At last, for making e-services that count for end-users, their active participation in the process is mandatory for them to adopt the product/service. It is why we emphasize the use of Co-design in our methodology, with a cooking method to pass the product/service from a tool to an instrument and get its usage value.

To resume, the five dimensions of Co-design are:

1. 1.

   Desiring: being inspired by signs, which are the ingredients of creativity for making ideas become products/services that count for subjects,

2. 2.

   Observing: being motivated by Living Lab methodologies and processes, based on co-creation, design thinking and user-centered design,

3. 3.

   Doing: using a physical and virtual space for running projects, the CdP for persons such as lead-users, end-users, producers, editors, distributors to communicate together and develop collaboratively their ideas, mock-ups, prototypes,

4. 4.

   Interpreting: using filmed focus groups and illustrated use-cases in questionnaires derived from our Iterative Knowledge Based System (IKBS),

5. 5.

   Understanding: integrating the result of evaluation of the offer to see if it corresponds to the demand. Is the proposed solution adopted by targeted users? If not, why? Go back to first dimension.

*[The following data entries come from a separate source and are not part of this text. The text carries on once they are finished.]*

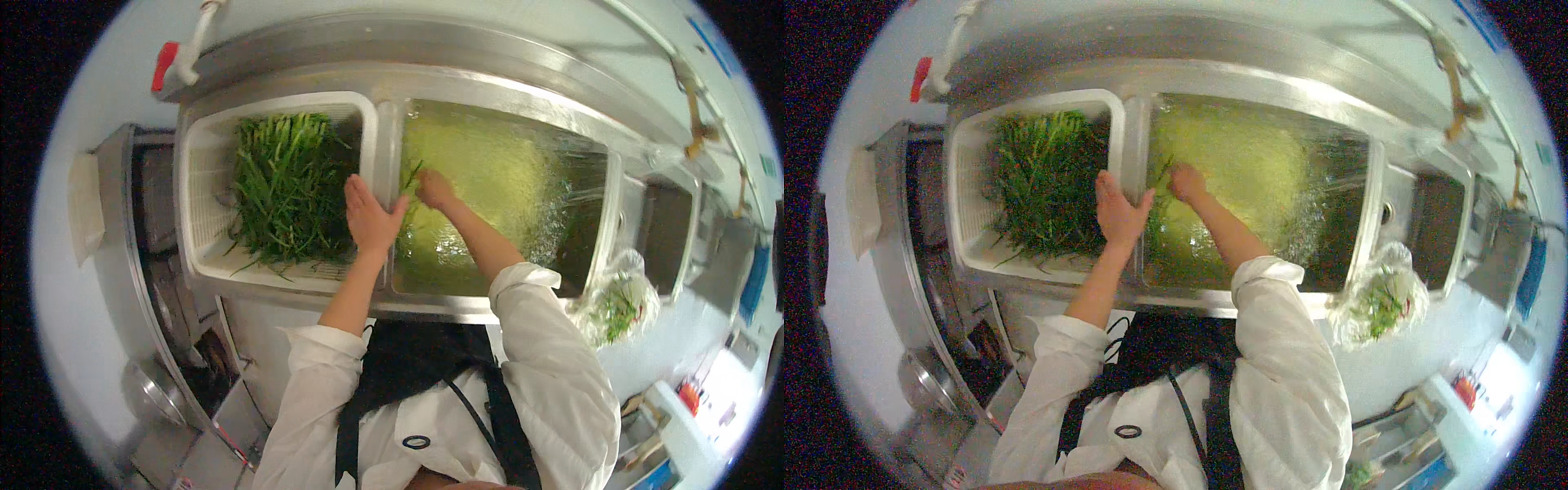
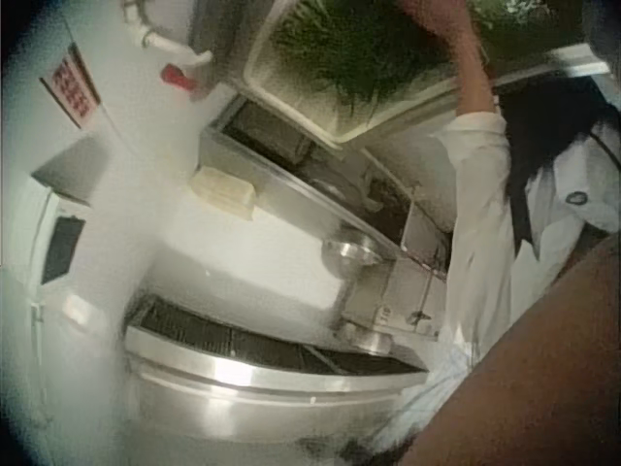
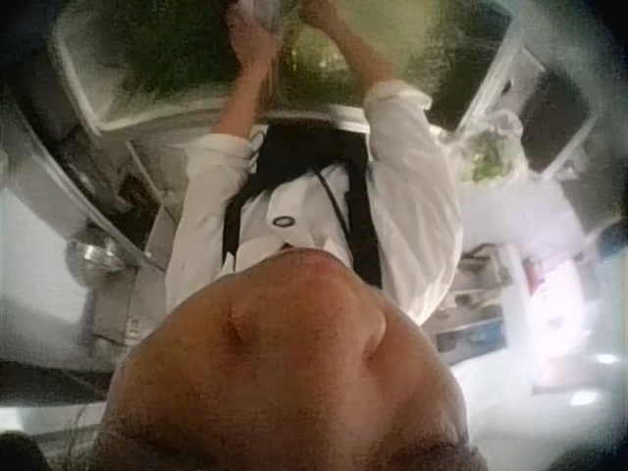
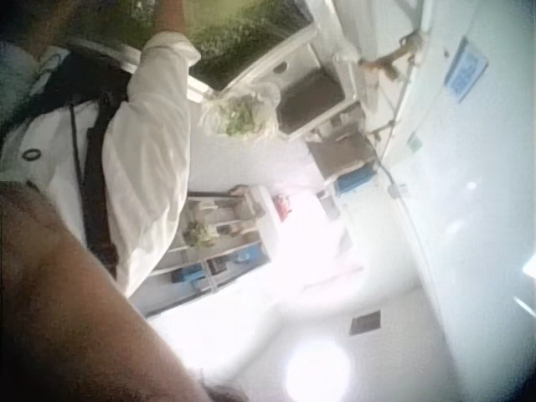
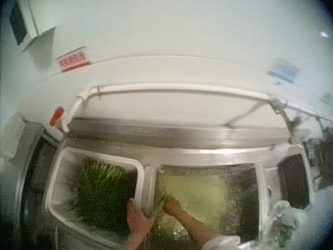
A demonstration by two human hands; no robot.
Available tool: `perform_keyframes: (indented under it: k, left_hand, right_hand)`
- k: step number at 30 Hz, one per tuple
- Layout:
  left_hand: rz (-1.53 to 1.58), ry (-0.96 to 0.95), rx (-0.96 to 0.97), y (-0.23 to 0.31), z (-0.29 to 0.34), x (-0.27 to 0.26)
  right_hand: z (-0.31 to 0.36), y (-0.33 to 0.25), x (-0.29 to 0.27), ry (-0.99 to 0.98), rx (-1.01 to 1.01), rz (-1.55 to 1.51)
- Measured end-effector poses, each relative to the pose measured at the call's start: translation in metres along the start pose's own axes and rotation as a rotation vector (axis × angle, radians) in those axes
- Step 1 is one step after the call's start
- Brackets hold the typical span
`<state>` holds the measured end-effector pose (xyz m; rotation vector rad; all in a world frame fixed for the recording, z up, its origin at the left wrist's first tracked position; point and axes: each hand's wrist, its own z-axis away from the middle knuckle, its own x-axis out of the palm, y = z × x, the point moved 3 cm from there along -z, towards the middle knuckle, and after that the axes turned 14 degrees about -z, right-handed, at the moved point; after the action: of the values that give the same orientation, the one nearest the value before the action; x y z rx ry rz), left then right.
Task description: The person washes a large quantity of green leafy vegetables in a stainless steel sink under running water. They repeatedly submerge, agitate, and rinse the vegetables, then transfer them into a white plastic colander placed in the adjacent sink basin.
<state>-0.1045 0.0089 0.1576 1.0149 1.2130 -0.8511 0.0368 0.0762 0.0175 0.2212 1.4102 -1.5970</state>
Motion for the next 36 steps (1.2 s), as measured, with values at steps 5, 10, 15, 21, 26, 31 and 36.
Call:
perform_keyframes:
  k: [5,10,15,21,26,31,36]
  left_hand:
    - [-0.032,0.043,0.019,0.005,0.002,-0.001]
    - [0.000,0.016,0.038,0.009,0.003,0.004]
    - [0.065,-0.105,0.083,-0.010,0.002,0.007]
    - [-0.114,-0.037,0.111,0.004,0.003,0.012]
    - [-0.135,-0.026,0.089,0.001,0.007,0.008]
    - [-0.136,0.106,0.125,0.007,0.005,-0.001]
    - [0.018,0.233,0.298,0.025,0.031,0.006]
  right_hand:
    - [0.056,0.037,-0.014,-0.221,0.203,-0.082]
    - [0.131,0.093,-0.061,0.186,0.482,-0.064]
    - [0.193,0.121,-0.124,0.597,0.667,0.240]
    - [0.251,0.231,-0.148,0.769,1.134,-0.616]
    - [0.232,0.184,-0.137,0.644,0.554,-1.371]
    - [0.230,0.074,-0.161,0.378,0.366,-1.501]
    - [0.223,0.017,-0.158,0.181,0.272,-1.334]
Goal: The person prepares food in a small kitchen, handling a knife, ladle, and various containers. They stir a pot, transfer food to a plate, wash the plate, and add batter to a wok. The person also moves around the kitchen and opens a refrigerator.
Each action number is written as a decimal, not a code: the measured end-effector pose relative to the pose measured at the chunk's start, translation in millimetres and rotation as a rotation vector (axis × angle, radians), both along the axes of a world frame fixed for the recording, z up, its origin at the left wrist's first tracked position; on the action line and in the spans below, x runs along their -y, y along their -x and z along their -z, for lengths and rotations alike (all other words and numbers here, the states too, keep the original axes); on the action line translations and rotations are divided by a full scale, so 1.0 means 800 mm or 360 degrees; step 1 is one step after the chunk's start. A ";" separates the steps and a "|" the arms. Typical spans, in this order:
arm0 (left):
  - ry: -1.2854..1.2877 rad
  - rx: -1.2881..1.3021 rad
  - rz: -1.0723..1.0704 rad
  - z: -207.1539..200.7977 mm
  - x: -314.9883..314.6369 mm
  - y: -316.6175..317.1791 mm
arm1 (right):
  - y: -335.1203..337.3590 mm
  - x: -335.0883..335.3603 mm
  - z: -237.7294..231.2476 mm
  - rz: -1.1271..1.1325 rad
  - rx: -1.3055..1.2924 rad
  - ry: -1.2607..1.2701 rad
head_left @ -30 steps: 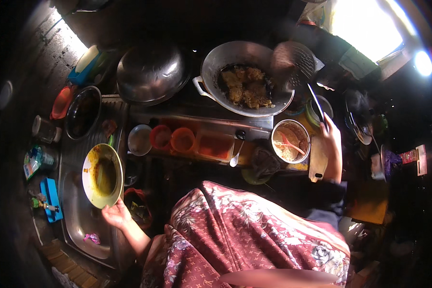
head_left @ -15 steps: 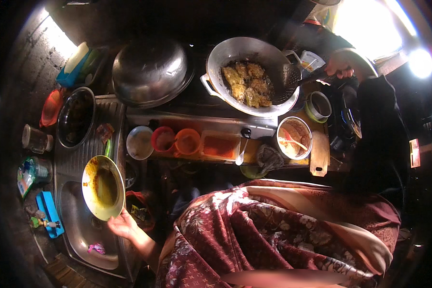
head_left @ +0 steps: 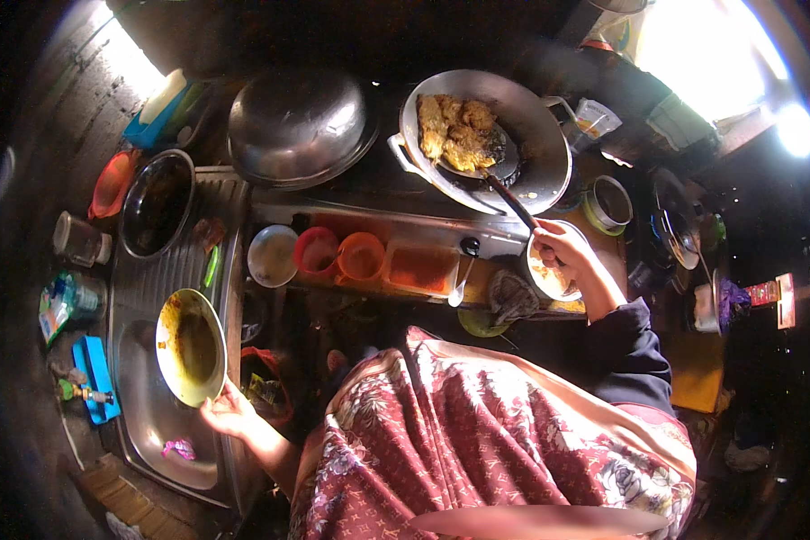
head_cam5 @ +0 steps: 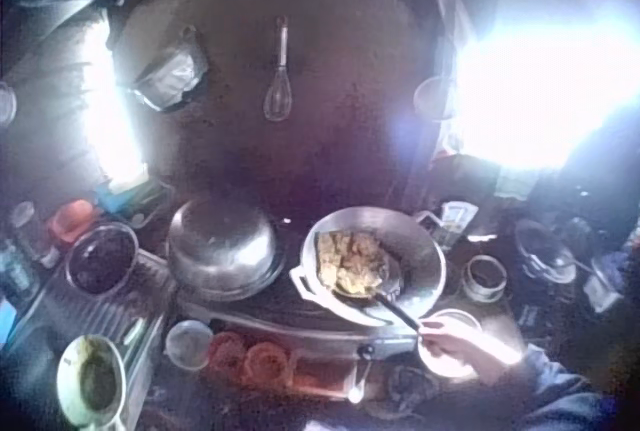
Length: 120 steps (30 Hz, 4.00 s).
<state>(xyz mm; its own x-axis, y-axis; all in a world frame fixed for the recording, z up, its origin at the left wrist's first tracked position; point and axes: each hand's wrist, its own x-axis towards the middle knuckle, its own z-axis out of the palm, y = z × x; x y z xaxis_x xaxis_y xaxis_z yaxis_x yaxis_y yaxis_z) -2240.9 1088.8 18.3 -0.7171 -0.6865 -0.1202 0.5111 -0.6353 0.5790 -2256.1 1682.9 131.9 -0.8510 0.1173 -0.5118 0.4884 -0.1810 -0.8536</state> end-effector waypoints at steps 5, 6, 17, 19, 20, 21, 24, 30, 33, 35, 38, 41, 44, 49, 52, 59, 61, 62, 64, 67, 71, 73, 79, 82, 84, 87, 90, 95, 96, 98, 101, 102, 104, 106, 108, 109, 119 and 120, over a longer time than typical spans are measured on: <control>-0.0211 0.0067 -0.0214 0.005 0.013 -0.030 | 0.003 -0.003 0.009 -0.0129 -0.0049 -0.0931; -0.0219 0.0041 -0.0209 0.011 0.019 -0.043 | -0.001 0.001 0.007 -0.0181 -0.0102 -0.1342; -0.0345 -0.0038 -0.0486 0.061 0.219 -0.159 | 0.113 0.324 -0.047 -0.0564 -0.0920 -0.0644; -0.0417 0.0044 -0.0503 0.072 0.257 -0.161 | 0.149 0.466 -0.033 -0.1146 -0.0926 -0.0673; -0.0445 0.0086 -0.0516 0.078 0.279 -0.164 | 0.164 0.549 -0.017 -0.1346 -0.0859 -0.0366; -0.0327 0.0064 -0.0588 0.086 0.294 -0.160 | 0.177 0.631 -0.004 -0.1561 -0.0706 -0.0235; -0.0482 0.0019 -0.0595 0.119 0.339 -0.149 | 0.200 0.838 0.028 -0.2558 -0.1784 -0.1057; -0.0377 0.0081 -0.0716 0.169 0.391 -0.127 | 0.188 1.186 0.054 -0.2100 -0.2504 -0.1218; -0.0515 -0.0013 -0.0693 0.207 0.410 -0.113 | 0.178 1.293 0.030 -0.2206 -0.2311 -0.1432; -0.0471 -0.0057 -0.0650 0.232 0.420 -0.109 | 0.172 1.323 0.015 -0.2659 -0.2179 -0.1073; -0.0490 -0.0016 -0.0486 0.253 0.432 -0.103 | 0.165 1.346 0.000 -0.2849 -0.1951 -0.1508; -0.0472 -0.0099 -0.0547 0.250 0.433 -0.090 | 0.167 1.347 -0.002 -0.2854 -0.1969 -0.1621; -0.0415 -0.0105 -0.0588 0.241 0.434 -0.078 | 0.173 1.345 0.004 -0.2849 -0.1889 -0.1630; -0.0454 -0.0031 -0.0485 0.242 0.435 -0.072 | 0.172 1.336 0.011 -0.2857 -0.2003 -0.1478; -0.0531 0.0028 -0.0407 0.246 0.430 -0.072 | 0.167 1.330 0.012 -0.2757 -0.2100 -0.1603; -0.0489 -0.0022 -0.0501 0.244 0.427 -0.056 | 0.171 1.318 0.027 -0.2608 -0.2543 -0.1265; -0.0508 0.0003 -0.0501 0.253 0.426 -0.051 | 0.176 1.314 0.033 -0.2541 -0.2652 -0.1239; -0.0460 -0.0056 -0.0508 0.260 0.425 -0.049 | 0.178 1.311 0.035 -0.2482 -0.2657 -0.1259; -0.0479 0.0129 -0.0501 0.280 0.423 -0.046 | 0.180 1.303 0.043 -0.2359 -0.2832 -0.1261; -0.0523 0.0220 -0.0542 0.315 0.423 -0.039 | 0.184 1.293 0.048 -0.2319 -0.2975 -0.1246; -0.0702 0.0148 -0.0606 0.349 0.416 -0.038 | 0.186 1.287 0.053 -0.2298 -0.3008 -0.1203; -0.0812 0.0156 -0.0620 0.357 0.413 -0.041 | 0.186 1.288 0.055 -0.2306 -0.3010 -0.1234; -0.0905 0.0129 -0.0674 0.364 0.406 -0.048 | 0.189 1.288 0.060 -0.2319 -0.3094 -0.1223; -0.0868 0.0150 -0.0706 0.366 0.404 -0.054 | 0.192 1.285 0.060 -0.2405 -0.3069 -0.1188; -0.0861 0.0219 -0.0761 0.368 0.404 -0.059 | 0.193 1.284 0.060 -0.2449 -0.3057 -0.1201; -0.0904 0.0357 -0.0855 0.375 0.410 -0.063 | 0.198 1.286 0.061 -0.2430 -0.3202 -0.1231; -0.0971 0.0380 -0.0919 0.383 0.413 -0.067 | 0.203 1.290 0.063 -0.2448 -0.3180 -0.1250; -0.0979 0.0342 -0.0875 0.391 0.420 -0.074 | 0.207 1.292 0.066 -0.2509 -0.3100 -0.1194; -0.0986 0.0388 -0.0904 0.392 0.422 -0.075 | 0.207 1.291 0.066 -0.2510 -0.3089 -0.1198; -0.1001 0.0481 -0.0961 0.392 0.424 -0.075 | 0.207 1.291 0.066 -0.2522 -0.3084 -0.1191; -0.0994 0.0281 -0.0968 0.389 0.426 -0.073 | 0.207 1.290 0.066 -0.2543 -0.3094 -0.1178; -0.1029 0.0275 -0.0974 0.388 0.425 -0.072 | 0.208 1.290 0.067 -0.2543 -0.3090 -0.1187; -0.1092 0.0292 -0.0978 0.384 0.423 -0.070 | 0.208 1.289 0.068 -0.2531 -0.3109 -0.1206; -0.1098 0.0305 -0.0994 0.380 0.422 -0.068 | 0.208 1.288 0.068 -0.2501 -0.3158 -0.1220; -0.1100 0.0287 -0.0983 0.377 0.422 -0.066 | 0.205 1.287 0.068 -0.2456 -0.3196 -0.1107; -0.1100 0.0263 -0.0961 0.376 0.421 -0.066 | 0.203 1.285 0.068 -0.2430 -0.3211 -0.1055; -0.1096 0.0337 -0.0860 0.401 0.421 -0.061 | 0.183 1.277 0.070 -0.2326 -0.3022 -0.1037; -0.1119 0.0236 -0.0834 0.397 0.422 -0.059 | 0.181 1.276 0.072 -0.2424 -0.2676 -0.1170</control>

The CdP helps to better understand the transformation of the tool (proposed offer) in an instrument (motivated request) necessary for the creation of the supply of the demand.

5 The Cooking Method of Co-design

One of the goals of Sign management of expert via ICT is to improve the performance of the transfer of their knowledge to non-specialists and to facilitate e-services implementation adapted so that they are used. The CdP allows business developers and users to specify together the definition of these e-services to facilitate the emergence of their uses. Based on Activity Theory [31], the cooking method of Co-design aims to control the production process of the e-service by the usage process.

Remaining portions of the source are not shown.